**Task description:** In the listing that follows, the lines starting at the one containing "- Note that" and ending at the one containing "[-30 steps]" are to be returned exactly, both boundary lines included, and no others.

== Segment start ==

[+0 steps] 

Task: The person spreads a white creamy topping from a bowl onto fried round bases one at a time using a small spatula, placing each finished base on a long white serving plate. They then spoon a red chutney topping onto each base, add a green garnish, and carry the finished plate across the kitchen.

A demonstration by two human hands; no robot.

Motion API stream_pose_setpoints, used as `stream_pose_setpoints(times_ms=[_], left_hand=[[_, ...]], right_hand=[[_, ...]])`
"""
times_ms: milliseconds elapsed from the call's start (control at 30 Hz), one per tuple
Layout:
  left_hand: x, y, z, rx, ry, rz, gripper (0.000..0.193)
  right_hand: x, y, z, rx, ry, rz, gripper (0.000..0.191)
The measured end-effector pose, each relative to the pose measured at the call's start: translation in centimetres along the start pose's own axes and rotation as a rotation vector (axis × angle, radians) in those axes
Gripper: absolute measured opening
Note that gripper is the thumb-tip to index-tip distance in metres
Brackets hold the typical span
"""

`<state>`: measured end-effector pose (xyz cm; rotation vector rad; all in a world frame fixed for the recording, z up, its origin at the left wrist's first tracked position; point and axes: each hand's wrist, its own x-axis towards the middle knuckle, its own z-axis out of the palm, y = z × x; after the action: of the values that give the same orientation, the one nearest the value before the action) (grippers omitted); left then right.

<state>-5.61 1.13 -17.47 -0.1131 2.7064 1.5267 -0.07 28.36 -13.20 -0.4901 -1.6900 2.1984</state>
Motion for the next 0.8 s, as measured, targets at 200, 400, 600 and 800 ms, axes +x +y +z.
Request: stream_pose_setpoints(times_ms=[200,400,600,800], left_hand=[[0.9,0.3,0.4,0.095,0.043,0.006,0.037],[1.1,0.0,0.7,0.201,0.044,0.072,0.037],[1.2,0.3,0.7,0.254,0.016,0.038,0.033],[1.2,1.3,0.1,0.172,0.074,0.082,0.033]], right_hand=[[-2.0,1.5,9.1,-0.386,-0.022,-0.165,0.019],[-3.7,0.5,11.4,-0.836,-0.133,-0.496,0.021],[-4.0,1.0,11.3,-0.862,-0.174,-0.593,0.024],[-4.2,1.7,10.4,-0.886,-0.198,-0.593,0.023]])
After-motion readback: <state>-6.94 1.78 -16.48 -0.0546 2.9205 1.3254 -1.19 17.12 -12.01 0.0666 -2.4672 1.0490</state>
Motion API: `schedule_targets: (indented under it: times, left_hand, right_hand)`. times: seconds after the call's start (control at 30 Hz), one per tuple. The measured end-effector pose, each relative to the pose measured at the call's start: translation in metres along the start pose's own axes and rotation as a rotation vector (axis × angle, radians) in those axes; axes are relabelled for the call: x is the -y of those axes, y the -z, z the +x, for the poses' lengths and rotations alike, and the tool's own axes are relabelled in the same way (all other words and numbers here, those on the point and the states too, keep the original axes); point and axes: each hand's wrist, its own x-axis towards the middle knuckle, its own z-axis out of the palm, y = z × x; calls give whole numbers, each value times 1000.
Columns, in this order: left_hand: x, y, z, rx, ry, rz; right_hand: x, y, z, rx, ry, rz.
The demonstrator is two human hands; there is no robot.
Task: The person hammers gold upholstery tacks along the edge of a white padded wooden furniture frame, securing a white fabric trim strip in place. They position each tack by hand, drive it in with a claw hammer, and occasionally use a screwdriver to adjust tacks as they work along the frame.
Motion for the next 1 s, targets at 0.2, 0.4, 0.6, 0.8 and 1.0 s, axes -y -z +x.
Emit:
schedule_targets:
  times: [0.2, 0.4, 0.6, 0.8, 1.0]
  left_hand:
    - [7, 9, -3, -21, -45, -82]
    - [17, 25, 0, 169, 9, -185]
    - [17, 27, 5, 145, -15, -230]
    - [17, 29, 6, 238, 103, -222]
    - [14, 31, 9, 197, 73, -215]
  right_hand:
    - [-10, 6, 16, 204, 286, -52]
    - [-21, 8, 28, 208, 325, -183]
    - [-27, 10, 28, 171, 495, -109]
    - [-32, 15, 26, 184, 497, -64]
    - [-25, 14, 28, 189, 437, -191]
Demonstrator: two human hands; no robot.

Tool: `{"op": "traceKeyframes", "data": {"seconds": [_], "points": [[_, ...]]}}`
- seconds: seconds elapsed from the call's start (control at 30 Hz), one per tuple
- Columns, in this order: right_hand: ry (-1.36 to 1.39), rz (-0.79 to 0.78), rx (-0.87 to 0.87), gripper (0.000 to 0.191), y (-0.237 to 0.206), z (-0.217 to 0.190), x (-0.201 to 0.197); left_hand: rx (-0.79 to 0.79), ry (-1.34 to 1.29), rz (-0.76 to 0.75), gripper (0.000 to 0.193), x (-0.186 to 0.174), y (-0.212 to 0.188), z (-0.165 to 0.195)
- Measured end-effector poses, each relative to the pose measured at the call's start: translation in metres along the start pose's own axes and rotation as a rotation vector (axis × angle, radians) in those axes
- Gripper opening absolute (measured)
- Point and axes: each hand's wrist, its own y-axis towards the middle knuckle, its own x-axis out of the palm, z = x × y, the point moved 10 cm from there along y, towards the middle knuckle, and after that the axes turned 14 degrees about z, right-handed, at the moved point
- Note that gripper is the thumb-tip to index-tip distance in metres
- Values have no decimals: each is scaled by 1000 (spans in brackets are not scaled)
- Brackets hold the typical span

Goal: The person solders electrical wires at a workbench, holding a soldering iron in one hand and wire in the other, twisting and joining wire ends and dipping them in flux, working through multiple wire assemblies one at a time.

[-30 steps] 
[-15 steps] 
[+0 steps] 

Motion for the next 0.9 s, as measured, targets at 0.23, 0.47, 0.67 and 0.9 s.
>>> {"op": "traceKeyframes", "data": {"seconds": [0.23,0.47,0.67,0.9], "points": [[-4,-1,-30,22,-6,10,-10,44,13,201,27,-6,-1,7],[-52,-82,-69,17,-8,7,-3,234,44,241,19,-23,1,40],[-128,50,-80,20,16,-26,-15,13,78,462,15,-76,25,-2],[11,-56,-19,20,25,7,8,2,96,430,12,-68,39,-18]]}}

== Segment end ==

**Completed exercise:**
- Note that gripper is the thumb-tip to index-tip distance in metres
- Values have no decimals: each is scaled by 1000 (spans in brackets are not scaled)
- Brackets hold the typical span

Goal: The person solders electrical wires at a workbench, holding a soldering iron in one hand and wire in the other, twisting and joining wire ends and dipping them in flux, working through multiple wire assemblies one at a time.

[-30 steps] 

Nothing else is needed for this exercise.